You shaved last night, but already this morning there's a crop of new growth -- prickly, unbidden and winding its way into your morning routine. While you'd like to simply toss on your workout gear or workday suit, you first have an appointment to keep -- with a razor.
Whether you've been tweezing, waxing or shaving those pesky problem hairs, you're probably tired of losing the follicle feud. With laser hair removal more prevalent than ever -- from day spas to dermatologists -- you may be considering the equivalent of concrete booties for your skin's hairy interlopers. Still, a question remains: Is permanent hair removal really permanent?
Laser hair removal uses focused light energy to send a death knell to individual hair follicles under the skin. However, not all hair is at the same point in the growth cycle. This distinction is important, because it means some hair won't be damaged by the laser and will continue to grow. You'll need a series of laser treatments to target individual hairs during their growth cycles. Even then, some hair may eventually grow back.
While "permanent" laser hair removal is a misnomer, after six to eight treatments, you can expect a marked reduction in hair. Any regrowth can be managed with touch-up treatments every six to 12 months.
Each laser hair removal treatment typically costs $500 to $1,000, and feels like the snap of a hot rubber band on your skin. You may also smell a tinge of burnt hair.
The type of hair and skin tone you're sporting can affect hair removal, too. Laser hair removal is most efficient when the laser can focus on a difference in pigment, such as dark hair erupting from light skin. Because the concentrated light is absorbed by pigment, laser hair removal isn't very effective on people with blonde or gray hair.

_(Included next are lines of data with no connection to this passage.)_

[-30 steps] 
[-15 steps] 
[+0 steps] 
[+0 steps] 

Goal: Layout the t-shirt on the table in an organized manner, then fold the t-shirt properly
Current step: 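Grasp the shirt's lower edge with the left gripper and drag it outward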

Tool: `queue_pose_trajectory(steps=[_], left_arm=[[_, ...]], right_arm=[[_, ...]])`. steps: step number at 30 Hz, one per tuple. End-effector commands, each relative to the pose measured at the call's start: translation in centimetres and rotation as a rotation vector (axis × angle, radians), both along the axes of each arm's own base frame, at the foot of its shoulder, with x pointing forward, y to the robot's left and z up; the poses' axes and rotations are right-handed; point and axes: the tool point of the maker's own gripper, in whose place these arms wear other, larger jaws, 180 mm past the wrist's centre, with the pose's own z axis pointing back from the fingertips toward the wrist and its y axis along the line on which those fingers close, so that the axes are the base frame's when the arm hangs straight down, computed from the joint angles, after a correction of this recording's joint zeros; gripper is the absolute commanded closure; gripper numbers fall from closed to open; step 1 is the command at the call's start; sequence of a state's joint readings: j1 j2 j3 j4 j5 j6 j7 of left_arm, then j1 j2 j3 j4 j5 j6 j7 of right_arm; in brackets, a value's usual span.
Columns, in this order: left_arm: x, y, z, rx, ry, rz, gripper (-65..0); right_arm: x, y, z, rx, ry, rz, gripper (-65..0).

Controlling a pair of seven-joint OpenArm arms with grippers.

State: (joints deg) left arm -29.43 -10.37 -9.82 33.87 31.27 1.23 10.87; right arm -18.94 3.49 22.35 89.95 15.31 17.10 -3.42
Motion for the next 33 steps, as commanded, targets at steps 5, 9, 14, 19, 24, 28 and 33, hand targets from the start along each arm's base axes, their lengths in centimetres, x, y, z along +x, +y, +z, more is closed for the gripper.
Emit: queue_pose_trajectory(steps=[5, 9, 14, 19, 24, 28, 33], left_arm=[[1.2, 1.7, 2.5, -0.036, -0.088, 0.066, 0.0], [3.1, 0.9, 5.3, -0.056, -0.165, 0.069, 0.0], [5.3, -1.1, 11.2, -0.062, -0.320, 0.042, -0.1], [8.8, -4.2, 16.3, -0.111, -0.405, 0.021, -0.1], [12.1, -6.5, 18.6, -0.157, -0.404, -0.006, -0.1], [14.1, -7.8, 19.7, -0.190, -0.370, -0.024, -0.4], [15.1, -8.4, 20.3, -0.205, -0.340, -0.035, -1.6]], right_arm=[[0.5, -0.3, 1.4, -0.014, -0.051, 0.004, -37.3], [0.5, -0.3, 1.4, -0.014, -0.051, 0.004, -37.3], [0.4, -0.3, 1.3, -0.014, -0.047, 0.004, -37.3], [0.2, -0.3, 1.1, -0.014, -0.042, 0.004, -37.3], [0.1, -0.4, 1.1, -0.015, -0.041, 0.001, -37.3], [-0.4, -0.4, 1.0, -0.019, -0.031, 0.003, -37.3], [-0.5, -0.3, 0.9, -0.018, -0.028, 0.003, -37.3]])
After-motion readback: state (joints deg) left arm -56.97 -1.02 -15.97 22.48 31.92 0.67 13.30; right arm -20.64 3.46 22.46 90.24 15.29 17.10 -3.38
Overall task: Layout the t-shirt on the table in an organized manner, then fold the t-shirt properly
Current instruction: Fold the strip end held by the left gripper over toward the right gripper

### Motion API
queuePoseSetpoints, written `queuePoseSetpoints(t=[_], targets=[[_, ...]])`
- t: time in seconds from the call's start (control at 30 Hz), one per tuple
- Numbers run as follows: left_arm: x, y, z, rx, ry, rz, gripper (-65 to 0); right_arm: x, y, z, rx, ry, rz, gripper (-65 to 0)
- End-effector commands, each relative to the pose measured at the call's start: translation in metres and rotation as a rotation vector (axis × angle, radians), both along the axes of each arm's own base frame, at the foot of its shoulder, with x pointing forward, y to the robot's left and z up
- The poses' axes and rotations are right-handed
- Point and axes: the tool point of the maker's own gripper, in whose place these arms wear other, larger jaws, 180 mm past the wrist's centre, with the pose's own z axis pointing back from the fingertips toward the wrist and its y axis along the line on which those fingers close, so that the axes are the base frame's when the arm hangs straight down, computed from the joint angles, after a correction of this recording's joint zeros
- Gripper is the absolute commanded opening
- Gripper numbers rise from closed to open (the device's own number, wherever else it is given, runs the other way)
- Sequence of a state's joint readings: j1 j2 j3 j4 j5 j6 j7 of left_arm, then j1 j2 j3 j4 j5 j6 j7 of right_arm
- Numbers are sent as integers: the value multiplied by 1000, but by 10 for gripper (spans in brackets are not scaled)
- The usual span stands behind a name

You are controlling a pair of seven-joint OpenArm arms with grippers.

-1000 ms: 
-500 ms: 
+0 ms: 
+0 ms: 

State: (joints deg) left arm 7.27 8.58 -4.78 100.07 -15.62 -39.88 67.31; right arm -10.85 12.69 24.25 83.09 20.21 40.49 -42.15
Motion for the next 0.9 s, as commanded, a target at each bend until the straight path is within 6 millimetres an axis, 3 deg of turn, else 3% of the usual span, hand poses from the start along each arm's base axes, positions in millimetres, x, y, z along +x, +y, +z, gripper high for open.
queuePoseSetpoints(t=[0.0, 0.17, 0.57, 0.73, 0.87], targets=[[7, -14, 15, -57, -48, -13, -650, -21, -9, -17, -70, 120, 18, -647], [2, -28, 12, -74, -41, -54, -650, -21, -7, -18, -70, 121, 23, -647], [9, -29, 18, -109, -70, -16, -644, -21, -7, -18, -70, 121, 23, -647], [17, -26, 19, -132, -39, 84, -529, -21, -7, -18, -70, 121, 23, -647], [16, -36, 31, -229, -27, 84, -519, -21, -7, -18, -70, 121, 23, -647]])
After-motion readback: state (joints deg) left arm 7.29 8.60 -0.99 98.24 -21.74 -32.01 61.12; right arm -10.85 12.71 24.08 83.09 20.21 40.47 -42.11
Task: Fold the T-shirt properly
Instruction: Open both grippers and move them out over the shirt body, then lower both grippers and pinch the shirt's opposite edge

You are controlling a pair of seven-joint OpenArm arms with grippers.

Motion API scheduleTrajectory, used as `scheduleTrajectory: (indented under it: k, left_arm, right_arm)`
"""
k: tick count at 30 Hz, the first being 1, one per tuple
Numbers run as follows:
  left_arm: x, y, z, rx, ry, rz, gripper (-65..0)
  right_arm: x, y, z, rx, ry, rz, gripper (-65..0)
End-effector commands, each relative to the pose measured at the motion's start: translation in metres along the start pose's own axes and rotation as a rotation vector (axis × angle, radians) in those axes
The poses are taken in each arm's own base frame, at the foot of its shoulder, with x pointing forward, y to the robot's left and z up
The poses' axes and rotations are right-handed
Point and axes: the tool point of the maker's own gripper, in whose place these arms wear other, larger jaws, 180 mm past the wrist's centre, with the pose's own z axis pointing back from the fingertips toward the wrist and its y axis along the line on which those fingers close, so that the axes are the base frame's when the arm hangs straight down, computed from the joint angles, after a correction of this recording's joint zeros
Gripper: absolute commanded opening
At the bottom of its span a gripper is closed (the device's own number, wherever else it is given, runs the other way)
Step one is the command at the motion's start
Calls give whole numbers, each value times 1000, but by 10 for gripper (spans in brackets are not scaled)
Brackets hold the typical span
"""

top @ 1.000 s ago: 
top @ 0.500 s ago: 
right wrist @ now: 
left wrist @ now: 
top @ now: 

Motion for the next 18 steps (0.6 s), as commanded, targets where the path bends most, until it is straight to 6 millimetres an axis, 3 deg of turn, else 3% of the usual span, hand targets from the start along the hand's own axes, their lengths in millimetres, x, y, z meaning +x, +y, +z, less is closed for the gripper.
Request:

Before you show up for your hair removal appointment, make sure you've taken a few skin-saving precautions. Stay away from anything that could make your skin darker and attract the laser to pigment in your skin, such as sun exposure or tanning beds. You'll also want to stop using any products that make the skin more sensitive, such as retinol creams or vitamin-C serums. Also, steer clear of laser hair removal if you're taking any medications that make your skin more sensitive to light.
If you do opt for laser hair removal, add some aftercare to your skin maintenance routine. No chlorinated pools or saltwater swims for seven days after your treatment. Your skin will be more sensitive, which means sun exposure should be avoided for a few days.